Nos próximos meses, a partir da agenda hoje apresentada pelo Governo, o primeiro-ministro desejou que se possa, em sede parlamentar, "consensualizar alterações que se mostrem necessárias para aperfeiçoar o enquadramento legislativo, mas sobretudo para dar eficácia, para trazer mais resultados".
"É um combate pela democracia, pela justiça, pela igualdade de oportunidades e é um combate também pela dinamização da nossa economia e, de alguma maneira, pela solidariedade para que recursos hoje perdidos nas atividades corruptivas possam ser canalizadas para políticas publicas sociais", disse.
PSD e CDS-PP vão propor comissão eventual para debater medidas anticorrupção
O primeiro-ministro anunciou ainda que as bancadas que suportam o Governo no parlamento vão propor a criação de uma comissão eventual para prosseguir "a interação e diálogo" sobre o pacote anticorrupção hoje apresentado pelo Governo.
Luís Montenegro falava no final da reunião do Conselho de Ministros em que o Governo PSD/CDS-PP aprovou um conjunto de mais de 30 medidas com o objetivo de combater a corrupção.
"Esta agenda anticorrupção incorpora já muitos contributos que foram transmitidos ao Governo por parte de agentes de justiça e partidos políticos", assegurou.
O primeiro-ministro acrescentou que "esta forma de interação e diálogo" é para manter na concretização das medidas hoje anunciadas.
Por um lado, disse, será disponibilizado no portal do Governo todo o documento hoje aprovado em Conselho de Ministros para que "todos os cidadãos possam dar a sua opinião" e sugestões.
Em segundo lugar, anunciou, PSD e CDS-PP comunicaram ao Governo a intenção de criar na Assembleia da República uma comissão eventual para discutir quer as propostas de alteração legislativa do Governo, quer a dos restantes grupos parlamentares, de forma a "aprofundar e consensualizar" as mudanças a fazer ao quadro legislativo na área da corrupção.
Na fase de perguntas -- que apenas puderam ser dirigidas à ministra da Justiça e não ao primeiro-ministro -, Rita Alarcão Júdice foi questionada sobre quais os contributos dos partidos da oposição refletidos neste pacote de medidas, depois de duas rondas com as forças políticas com assento no parlamento, mas não quis especificar.
"Quando os grupos parlamentares olharem para o conteúdo das medidas, vão reconhecer os contributos", assegurou.
À pergunta de quais as medidas deste pacote que serão aprovadas por decreto-lei e quais as que irão passar pelo parlamento, Rita Alarcão Júdice também não detalhou.
"Algumas medidas são de caráter prático, serão executadas pelo Governo, outras medidas vão ser discutidas na comissão especializada parlamentar.
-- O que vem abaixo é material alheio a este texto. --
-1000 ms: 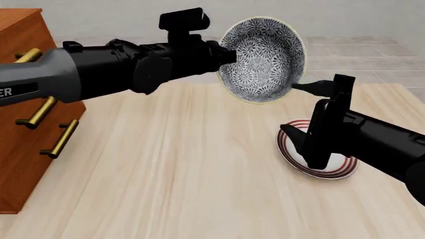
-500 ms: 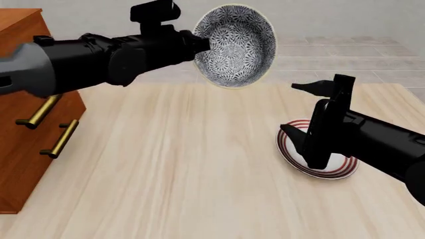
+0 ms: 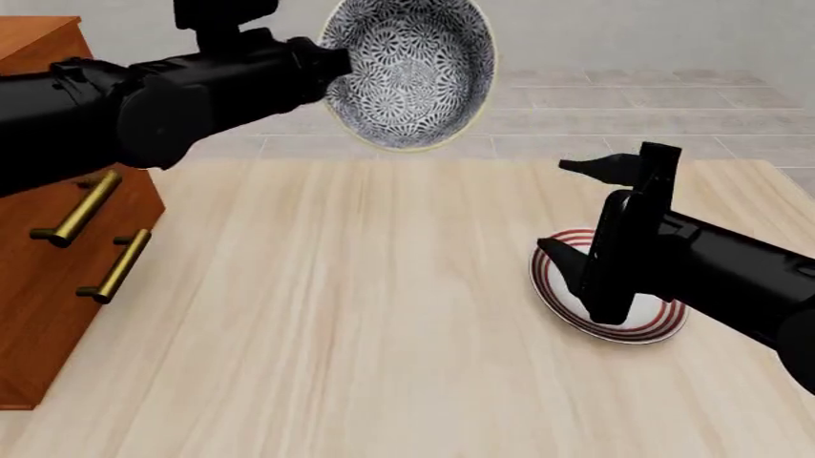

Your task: Put the bowl on top of the cabinet.

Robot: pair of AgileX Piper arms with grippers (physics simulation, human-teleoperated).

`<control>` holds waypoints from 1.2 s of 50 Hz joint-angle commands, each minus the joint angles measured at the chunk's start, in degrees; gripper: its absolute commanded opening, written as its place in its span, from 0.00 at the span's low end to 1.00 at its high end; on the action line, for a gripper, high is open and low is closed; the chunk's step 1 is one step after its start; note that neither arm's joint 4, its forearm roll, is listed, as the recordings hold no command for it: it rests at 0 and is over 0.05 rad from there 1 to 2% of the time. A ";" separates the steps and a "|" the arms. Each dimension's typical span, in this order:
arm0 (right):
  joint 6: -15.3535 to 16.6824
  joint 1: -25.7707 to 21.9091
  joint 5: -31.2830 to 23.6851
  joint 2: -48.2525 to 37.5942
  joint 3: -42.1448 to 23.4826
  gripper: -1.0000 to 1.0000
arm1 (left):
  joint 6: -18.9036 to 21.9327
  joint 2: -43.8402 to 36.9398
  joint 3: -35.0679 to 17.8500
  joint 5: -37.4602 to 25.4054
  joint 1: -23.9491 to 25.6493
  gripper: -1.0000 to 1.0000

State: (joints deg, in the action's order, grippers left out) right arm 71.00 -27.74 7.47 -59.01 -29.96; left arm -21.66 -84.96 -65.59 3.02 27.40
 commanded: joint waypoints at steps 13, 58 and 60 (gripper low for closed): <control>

O que for da competência do Governo será aprovado pelo parlamento, o que for competência do parlamento será aprovado no parlamento", disse.
A ministra foi ainda questionada se está disponível para incluir contributos dos subscritores do manifesto para a reforma da Justiça, dando uma resposta genérica: "Estamos abertos a receber contributos de toda a sociedade civil, designadamente os do manifesto".